━━━━━ DATASET CONTENT ━━━━━

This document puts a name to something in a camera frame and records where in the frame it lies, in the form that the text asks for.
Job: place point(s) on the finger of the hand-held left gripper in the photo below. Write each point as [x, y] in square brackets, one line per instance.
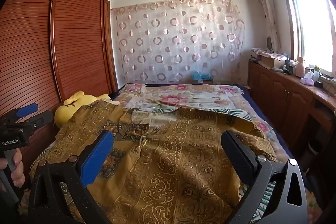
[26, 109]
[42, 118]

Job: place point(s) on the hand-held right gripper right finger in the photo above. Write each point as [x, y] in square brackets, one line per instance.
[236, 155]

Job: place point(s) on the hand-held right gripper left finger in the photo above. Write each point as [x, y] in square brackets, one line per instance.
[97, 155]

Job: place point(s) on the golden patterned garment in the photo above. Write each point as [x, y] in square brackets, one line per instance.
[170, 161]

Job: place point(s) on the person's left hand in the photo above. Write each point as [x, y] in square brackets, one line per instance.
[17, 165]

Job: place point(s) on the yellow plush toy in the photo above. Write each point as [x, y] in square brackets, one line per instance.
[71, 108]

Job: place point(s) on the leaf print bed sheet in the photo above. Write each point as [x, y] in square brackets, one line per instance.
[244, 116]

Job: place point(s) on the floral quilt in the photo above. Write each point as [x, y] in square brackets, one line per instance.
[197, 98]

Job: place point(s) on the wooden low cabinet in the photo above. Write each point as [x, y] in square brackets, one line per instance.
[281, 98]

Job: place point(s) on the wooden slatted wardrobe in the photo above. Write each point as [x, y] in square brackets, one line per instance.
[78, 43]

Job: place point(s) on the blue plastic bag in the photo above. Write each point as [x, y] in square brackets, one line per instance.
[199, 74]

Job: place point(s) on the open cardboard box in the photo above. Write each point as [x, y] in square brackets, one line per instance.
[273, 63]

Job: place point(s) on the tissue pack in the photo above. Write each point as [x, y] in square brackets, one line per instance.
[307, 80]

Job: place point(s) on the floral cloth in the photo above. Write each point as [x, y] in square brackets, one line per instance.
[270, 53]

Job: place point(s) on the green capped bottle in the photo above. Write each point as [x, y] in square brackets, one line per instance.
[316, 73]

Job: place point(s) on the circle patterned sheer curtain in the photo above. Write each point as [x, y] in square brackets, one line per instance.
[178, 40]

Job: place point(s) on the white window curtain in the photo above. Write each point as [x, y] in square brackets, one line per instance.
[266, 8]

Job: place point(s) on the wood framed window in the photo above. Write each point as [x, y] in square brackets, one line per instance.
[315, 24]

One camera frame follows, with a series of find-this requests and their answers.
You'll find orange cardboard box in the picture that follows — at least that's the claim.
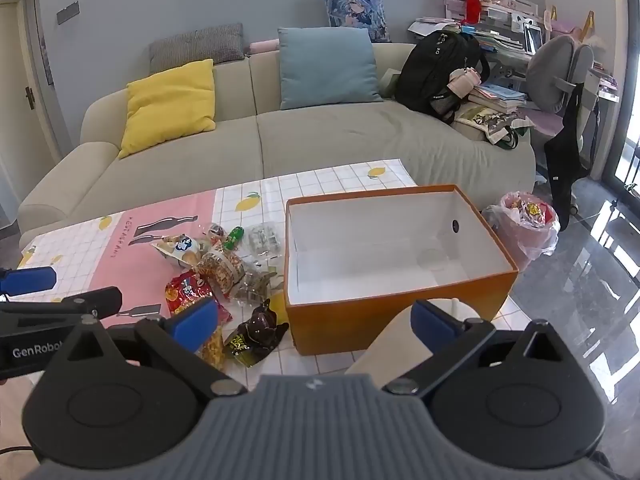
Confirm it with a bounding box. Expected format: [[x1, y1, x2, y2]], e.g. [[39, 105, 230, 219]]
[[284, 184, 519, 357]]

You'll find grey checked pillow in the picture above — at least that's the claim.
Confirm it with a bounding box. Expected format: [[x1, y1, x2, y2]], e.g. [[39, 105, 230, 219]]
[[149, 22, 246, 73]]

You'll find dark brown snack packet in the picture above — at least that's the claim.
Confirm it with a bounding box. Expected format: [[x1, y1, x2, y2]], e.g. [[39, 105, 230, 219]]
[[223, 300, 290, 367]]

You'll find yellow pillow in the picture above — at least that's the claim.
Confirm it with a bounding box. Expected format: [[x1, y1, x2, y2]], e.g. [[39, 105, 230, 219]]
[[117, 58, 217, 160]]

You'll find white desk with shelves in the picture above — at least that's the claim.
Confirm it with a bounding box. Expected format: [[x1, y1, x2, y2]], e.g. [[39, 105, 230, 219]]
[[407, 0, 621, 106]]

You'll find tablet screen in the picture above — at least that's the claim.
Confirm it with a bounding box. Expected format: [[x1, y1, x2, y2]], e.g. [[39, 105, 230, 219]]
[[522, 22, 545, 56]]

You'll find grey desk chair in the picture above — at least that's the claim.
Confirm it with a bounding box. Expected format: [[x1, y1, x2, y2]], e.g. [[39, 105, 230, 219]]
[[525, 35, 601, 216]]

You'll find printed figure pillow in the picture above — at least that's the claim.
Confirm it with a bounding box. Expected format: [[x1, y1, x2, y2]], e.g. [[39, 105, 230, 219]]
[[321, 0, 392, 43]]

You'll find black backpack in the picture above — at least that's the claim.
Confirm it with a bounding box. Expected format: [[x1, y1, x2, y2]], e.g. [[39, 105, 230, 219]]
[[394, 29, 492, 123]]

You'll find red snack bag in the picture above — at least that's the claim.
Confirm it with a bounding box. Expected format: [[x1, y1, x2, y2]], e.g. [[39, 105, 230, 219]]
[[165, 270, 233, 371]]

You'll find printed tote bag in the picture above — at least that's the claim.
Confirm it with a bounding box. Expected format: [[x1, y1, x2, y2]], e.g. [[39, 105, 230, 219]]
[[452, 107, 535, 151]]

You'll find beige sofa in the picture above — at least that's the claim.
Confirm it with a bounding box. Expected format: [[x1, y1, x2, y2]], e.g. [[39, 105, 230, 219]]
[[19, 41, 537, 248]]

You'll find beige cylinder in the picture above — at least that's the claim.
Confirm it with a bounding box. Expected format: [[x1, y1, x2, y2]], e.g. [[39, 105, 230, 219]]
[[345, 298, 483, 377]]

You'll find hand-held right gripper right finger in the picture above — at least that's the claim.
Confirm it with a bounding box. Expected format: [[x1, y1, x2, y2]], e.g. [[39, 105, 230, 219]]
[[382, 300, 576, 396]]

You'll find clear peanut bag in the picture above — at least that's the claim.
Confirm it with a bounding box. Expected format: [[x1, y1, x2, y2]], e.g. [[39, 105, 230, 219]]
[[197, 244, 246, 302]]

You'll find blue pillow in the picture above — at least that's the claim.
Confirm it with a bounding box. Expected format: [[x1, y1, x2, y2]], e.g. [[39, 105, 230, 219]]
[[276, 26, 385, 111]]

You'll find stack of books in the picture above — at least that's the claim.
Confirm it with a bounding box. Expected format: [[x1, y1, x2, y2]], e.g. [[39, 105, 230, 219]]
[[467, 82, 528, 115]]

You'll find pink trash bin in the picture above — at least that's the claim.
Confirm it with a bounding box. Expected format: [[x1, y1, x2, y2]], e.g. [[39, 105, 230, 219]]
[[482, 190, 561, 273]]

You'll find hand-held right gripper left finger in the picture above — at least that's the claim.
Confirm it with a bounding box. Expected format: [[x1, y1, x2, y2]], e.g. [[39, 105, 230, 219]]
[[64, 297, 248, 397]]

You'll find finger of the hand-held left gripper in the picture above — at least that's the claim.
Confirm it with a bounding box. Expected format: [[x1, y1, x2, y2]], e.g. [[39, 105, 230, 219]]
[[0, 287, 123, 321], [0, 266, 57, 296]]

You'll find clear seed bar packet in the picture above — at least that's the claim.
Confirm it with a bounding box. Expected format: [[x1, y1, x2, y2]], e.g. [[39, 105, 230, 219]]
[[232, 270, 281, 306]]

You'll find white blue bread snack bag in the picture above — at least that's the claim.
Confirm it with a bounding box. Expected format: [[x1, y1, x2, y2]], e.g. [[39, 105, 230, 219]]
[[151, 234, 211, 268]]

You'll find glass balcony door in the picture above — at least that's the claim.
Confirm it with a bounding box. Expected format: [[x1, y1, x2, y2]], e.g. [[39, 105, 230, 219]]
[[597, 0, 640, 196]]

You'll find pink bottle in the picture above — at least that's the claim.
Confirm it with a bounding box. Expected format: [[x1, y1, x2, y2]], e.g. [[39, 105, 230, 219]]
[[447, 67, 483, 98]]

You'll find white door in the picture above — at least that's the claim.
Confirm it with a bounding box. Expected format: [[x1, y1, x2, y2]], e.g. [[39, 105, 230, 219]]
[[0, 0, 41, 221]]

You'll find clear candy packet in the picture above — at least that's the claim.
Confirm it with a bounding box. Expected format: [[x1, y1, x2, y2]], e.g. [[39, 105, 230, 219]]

━━━━━

## PROMPT
For the word "beige", count the lines of the data that contain it and report only the total.

## ANSWER TO THIS TASK
2